Mi abuela Dolores era muy guapa. Era ella quien siempre recogía la sangre caliente de la garganta desgarrada. El animal daba gruñidos desesperados, ensordecedores e increíbles para venir de una laringe abierta. Ella tenía que remover la sangre constantemente, para que no se cuajara, haciendo así aún más intenso su hedor a óxido y pánico. Los espasmos salpicaban su delantal, sus brazos y su cara. Mi abuela era muy guapa, incluso manchada de sangre de cerdo.

Así empezaba la elaboración de un manjar de femenina artesanía y asignación de tareas por edad y rango. Las nietas mayores llorábamos picando sacos enormes de cebollas y temiendo alcanzar edad para el lavado de tripas. Nada protege las pupilas olfativas del ataque brutal de esa labor. Nada, salvo la costumbre y sumisa asunción del deber y sacrificio inevitables. Luego se llegaba a los fogones.

En el reino de mi abuela la cocina de la finca era el palacio donde intrigas y secretos culinarios mezclaban sabores, aromas, edades, rumores y risas dentro del rígido orden jerárquico que edad y parentesco imponían. Su atmósfera de vapores espesos y hogueras humeantes olía fuertemente a pueblo. Nosotras también, mientras en el caldero hervía una gran masa de tocinos, magros y cebollas soltando vapores pegajosos que sudábamos por los poros de nuestra piel. A la vista era repugnante. Al olfato hediondo y penetrante. Aquel mejunje no hacía presagiar nada bueno.

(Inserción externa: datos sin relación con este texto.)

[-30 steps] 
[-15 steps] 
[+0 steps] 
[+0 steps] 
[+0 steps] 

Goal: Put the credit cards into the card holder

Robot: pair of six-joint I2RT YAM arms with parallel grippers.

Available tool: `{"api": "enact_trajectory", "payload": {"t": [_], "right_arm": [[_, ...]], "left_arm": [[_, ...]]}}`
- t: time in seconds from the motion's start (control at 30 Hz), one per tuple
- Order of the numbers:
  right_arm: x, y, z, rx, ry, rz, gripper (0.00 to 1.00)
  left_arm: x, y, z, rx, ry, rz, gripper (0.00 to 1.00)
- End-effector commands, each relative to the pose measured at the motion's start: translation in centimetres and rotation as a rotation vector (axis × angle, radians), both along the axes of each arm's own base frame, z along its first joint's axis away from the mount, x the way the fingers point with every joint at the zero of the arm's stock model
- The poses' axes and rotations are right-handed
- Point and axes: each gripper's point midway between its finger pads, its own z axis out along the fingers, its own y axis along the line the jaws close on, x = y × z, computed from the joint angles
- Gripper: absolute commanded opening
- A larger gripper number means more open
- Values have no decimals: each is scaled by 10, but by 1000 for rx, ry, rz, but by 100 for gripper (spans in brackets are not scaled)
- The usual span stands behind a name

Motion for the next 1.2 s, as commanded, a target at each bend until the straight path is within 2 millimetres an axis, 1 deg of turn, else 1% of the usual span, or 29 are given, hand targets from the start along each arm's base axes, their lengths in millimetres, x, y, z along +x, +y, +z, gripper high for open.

Pero en un rincón de la cocina se fraguaba el hechizo que trocaría el caldero maloliente en antiguo manjar invernal. Sólo la abuela Dolores conocía la fórmula precisa de orégano, ajos, pimentón agridulce, cominos, anises, alcaraveas y otros secretos aromáticos. Con las especias, reaparecía la sangre para cerrar el ciclo, mezclarlo todo y convertir el caldero en promesa de algo colorista y aromático. Ya se podía probar y ya se intuía que la metamorfosis sería exitosa.

Embutir cuidadosamente en tripas traslúcidas y limpísimas. Atar con cordeles, delicadamente porque eran frágiles. Si las prisas las rompían, se derramaban despacio, quejosamente. Vuelta al caldero a hervir. Su caldo contenía todos los sabores de la esencia diluidos. Olía y sabía deliciosamente. Era el «calducho», la mejor de las sopas posibles. Después quedaban colgadas en la cocina hasta que tiempo y humo maduraran nuestro trabajo.

Y llegaba el día. La abuela Dolores decretaba: ya están las morcillas. Yo comía la primera con emoción y en bocadillo. La aplastaba para que empapara el pan, lo inundara de sabor, lo tiñera de color y esponjara mi boca antes del primer bocado. Compartía su sabor con quien había recogido sangre, picado carnes, tocinos y cebollas, limpiado tripas, seleccionado especias y mezclado todo tal y como la abuela de mi abuela había aprendido de su madre. Y todas olíamos a pueblo, como sabían aquellas morcillas. La belleza manchada de mi abuela envejeció invierno a invierno al olor del calducho, el sabor de sus morcillas y el calor entrañable y ancestral de su cocina.